## [The data]

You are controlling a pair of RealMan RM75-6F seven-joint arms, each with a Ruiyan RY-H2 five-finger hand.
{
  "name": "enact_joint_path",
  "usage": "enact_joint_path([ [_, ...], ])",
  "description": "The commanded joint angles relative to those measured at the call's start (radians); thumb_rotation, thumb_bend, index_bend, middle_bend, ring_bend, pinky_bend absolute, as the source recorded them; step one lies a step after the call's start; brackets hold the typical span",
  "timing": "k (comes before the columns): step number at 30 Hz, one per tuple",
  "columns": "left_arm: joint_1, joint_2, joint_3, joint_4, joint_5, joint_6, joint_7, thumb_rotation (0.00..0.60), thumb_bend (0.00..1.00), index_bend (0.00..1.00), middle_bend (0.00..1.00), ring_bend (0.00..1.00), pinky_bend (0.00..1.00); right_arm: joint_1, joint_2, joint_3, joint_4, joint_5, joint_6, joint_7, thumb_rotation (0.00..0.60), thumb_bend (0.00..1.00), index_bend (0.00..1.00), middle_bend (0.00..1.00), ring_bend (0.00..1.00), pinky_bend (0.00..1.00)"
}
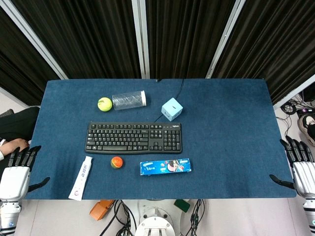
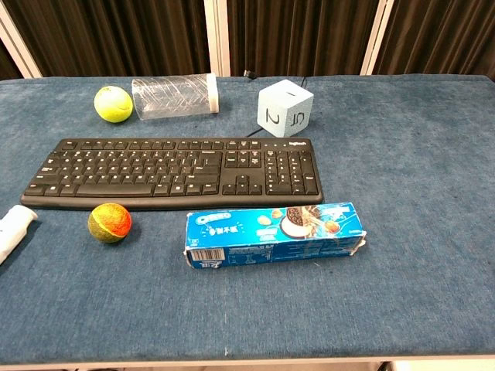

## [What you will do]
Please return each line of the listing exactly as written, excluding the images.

## [Written solution]
You are controlling a pair of RealMan RM75-6F seven-joint arms, each with a Ruiyan RY-H2 five-finger hand.
{
  "name": "enact_joint_path",
  "usage": "enact_joint_path([ [_, ...], ])",
  "description": "The commanded joint angles relative to those measured at the call's start (radians); thumb_rotation, thumb_bend, index_bend, middle_bend, ring_bend, pinky_bend absolute, as the source recorded them; step one lies a step after the call's start; brackets hold the typical span",
  "timing": "k (comes before the columns): step number at 30 Hz, one per tuple",
  "columns": "left_arm: joint_1, joint_2, joint_3, joint_4, joint_5, joint_6, joint_7, thumb_rotation (0.00..0.60), thumb_bend (0.00..1.00), index_bend (0.00..1.00), middle_bend (0.00..1.00), ring_bend (0.00..1.00), pinky_bend (0.00..1.00); right_arm: joint_1, joint_2, joint_3, joint_4, joint_5, joint_6, joint_7, thumb_rotation (0.00..0.60), thumb_bend (0.00..1.00), index_bend (0.00..1.00), middle_bend (0.00..1.00), ring_bend (0.00..1.00), pinky_bend (0.00..1.00)"
}

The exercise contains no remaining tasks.